‘If I’m only known as being a great basketball player, I didn’t fulfill my job as an individual on this earth.‘ This may be one of my favorite Kobe quotes ever. You see how important legacy was for the guy and how he wanted a perception about him to be multidimensional. There’s so much more to Kobe Bryant than just basketball. He knew it, and he made sure that we all know it.
Now tell me, is that a talent thing? To some extent, for sure. But it’s mostly a mentality thing. It’s the fear of mediocrity. It’s the exigency of standing out. It’s a predator-like approach to whatever you’re doing. For most, this is inconceivable. Most will settle with being average. It’s how the world works, and it’s what keeps things balanced. But Kobe wasn’t here to maintain the balance. He was here to shift it.
Kobe wanted to be a hunter, not the prey. He created a hierarchy he wanted to be on top of. It contextualized in everything he was doing in his life, with a never changing, almost an animalistic approach. And he did find an animal he identified with. The one that painted the perfect picture of Kobe’s way of living life.
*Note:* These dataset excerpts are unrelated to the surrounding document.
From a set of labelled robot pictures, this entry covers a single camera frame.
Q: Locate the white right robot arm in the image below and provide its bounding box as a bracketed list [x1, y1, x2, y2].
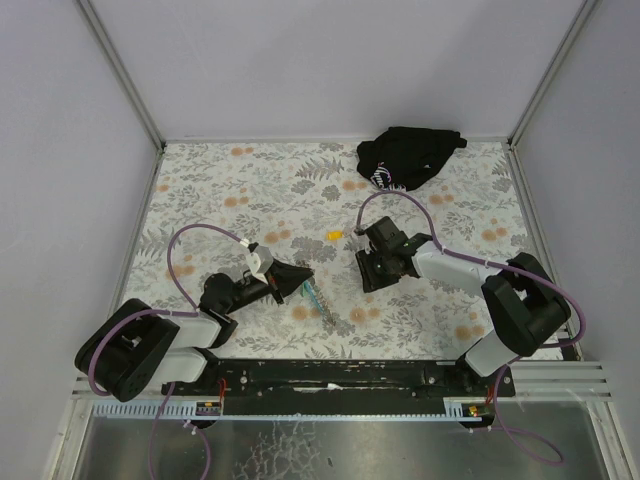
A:
[356, 216, 571, 377]

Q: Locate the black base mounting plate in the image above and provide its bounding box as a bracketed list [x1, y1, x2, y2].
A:
[174, 358, 497, 397]

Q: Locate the black cloth with logo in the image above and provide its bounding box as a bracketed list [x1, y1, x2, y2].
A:
[356, 127, 467, 191]

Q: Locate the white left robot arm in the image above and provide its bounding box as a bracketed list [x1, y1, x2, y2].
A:
[74, 260, 313, 402]

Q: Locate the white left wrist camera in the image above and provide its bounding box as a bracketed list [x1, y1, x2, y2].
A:
[240, 239, 274, 278]

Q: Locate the steel key holder with rings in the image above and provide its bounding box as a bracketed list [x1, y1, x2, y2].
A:
[301, 280, 335, 325]

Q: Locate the floral patterned table mat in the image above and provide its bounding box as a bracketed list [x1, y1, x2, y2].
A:
[122, 142, 533, 359]

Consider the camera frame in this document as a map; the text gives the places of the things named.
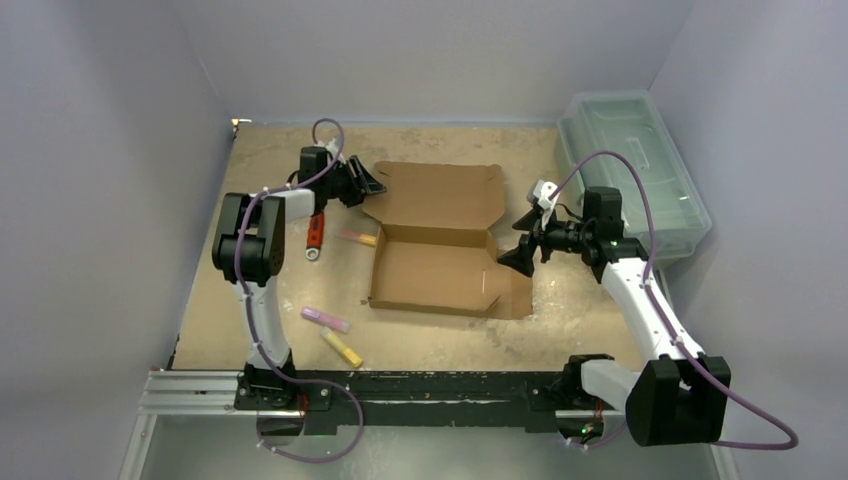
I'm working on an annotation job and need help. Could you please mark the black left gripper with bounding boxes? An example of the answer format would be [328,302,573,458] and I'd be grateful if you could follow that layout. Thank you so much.
[321,156,384,207]

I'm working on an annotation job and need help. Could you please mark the brown cardboard box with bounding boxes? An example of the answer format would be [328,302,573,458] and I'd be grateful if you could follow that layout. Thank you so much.
[362,161,533,320]

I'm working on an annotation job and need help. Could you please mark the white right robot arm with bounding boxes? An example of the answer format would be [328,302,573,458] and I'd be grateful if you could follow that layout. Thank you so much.
[497,180,731,446]

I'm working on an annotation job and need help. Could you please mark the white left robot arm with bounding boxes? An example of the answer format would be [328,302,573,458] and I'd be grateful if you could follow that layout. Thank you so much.
[212,142,387,409]

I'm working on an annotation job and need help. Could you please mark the orange highlighter marker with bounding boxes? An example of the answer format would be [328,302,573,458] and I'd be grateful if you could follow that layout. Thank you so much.
[337,230,377,247]

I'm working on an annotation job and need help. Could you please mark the red adjustable wrench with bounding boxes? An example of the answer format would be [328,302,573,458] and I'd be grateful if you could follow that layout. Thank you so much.
[305,212,325,262]

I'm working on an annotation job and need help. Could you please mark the purple highlighter marker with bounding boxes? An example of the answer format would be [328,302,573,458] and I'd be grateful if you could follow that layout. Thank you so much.
[300,307,351,333]

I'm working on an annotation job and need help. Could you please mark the clear plastic bin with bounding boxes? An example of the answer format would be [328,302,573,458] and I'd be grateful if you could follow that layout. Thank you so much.
[554,90,712,266]

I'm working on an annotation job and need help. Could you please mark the yellow highlighter marker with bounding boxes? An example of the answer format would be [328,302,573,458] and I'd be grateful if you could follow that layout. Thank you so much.
[321,327,364,368]

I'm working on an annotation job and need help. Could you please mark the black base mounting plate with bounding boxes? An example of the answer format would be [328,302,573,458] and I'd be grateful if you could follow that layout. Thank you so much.
[234,366,618,435]

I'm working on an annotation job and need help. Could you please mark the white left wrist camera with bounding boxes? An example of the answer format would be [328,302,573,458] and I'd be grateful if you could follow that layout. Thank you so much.
[315,136,344,157]

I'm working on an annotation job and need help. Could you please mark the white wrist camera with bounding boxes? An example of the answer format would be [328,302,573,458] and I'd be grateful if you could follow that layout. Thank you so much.
[527,180,560,230]
[315,136,344,157]

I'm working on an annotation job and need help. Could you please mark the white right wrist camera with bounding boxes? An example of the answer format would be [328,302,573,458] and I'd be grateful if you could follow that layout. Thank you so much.
[527,180,560,230]

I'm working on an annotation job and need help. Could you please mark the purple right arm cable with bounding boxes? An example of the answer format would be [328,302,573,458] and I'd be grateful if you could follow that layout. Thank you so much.
[549,150,800,452]

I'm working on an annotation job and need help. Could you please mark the aluminium frame rail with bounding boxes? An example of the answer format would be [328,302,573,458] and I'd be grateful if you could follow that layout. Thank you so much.
[117,271,740,480]

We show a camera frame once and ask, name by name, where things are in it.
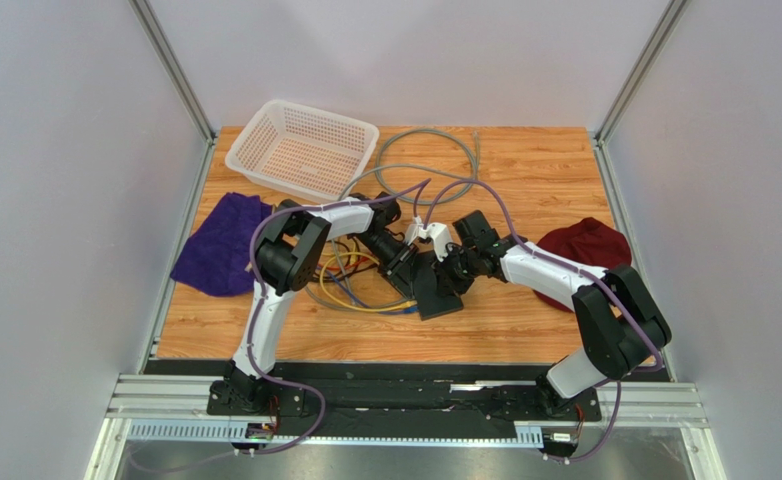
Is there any black network switch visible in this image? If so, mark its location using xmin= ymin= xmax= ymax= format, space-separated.
xmin=407 ymin=252 xmax=464 ymax=321

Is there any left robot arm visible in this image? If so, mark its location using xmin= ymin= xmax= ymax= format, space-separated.
xmin=207 ymin=194 xmax=400 ymax=416

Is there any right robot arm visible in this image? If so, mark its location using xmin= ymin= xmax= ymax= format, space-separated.
xmin=424 ymin=211 xmax=672 ymax=417

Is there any dark red cloth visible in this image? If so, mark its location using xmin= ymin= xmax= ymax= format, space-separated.
xmin=533 ymin=216 xmax=633 ymax=313

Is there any white perforated plastic basket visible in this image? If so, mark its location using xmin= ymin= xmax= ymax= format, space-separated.
xmin=225 ymin=100 xmax=380 ymax=204

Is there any purple cloth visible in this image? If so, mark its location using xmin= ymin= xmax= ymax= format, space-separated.
xmin=170 ymin=192 xmax=272 ymax=297

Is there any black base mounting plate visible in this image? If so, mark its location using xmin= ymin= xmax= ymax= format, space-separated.
xmin=206 ymin=379 xmax=603 ymax=422

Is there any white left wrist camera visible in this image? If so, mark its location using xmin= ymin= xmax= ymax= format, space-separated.
xmin=404 ymin=216 xmax=428 ymax=245

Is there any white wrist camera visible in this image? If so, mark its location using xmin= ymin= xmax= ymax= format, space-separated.
xmin=422 ymin=222 xmax=452 ymax=262
xmin=404 ymin=216 xmax=428 ymax=245

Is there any blue ethernet cable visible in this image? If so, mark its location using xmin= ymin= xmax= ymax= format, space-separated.
xmin=317 ymin=264 xmax=419 ymax=315

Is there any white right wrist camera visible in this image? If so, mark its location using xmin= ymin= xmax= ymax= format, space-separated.
xmin=422 ymin=222 xmax=452 ymax=262

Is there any red ethernet cable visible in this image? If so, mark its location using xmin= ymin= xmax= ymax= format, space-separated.
xmin=317 ymin=229 xmax=406 ymax=276

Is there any black ethernet cable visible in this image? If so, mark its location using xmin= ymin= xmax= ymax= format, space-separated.
xmin=324 ymin=229 xmax=379 ymax=268

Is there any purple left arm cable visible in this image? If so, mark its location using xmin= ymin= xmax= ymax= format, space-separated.
xmin=234 ymin=178 xmax=432 ymax=457

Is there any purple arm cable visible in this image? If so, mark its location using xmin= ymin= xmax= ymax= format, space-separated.
xmin=422 ymin=178 xmax=667 ymax=465
xmin=234 ymin=178 xmax=432 ymax=457

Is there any long grey coiled cable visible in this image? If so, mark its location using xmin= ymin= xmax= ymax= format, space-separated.
xmin=340 ymin=127 xmax=482 ymax=206

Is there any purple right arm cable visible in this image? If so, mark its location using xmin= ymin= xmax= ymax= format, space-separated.
xmin=422 ymin=178 xmax=667 ymax=465

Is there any aluminium frame rail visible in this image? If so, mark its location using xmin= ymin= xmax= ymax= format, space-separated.
xmin=107 ymin=375 xmax=708 ymax=447

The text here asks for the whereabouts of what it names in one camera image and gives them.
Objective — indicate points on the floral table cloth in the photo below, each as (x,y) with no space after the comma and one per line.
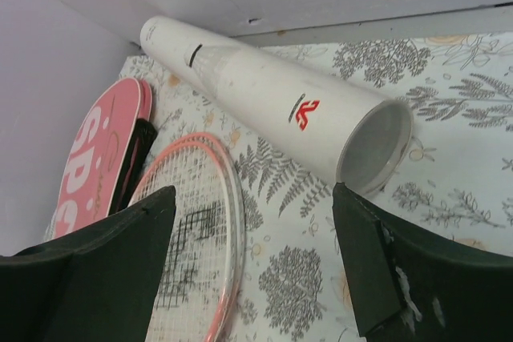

“Kobe was always fascinated with animals that were like known to be aggressive, and snake and the mentality of the venom. Things people feared, were more of allies to him. The Mamba Mentality is the Black Mamba, which is the most dangerous snake out there. He’s not going to think of a garden snake. If he’s going to put a mentality gather, it’s going to be with the most venomous, most dangerous individual out there.”Tim Grover, GQ Sports
And Kobe was just that – one of the most “dangerous” individuals out there. His legacy goes beyond NBA arenas because there’s so much more he’s accomplished outside of the game of basketball. But to me, it all starts with his approach. His Black Mamba mentality. That’s his biggest legacy, and it’s something we all can learn something from, regardless of our profession.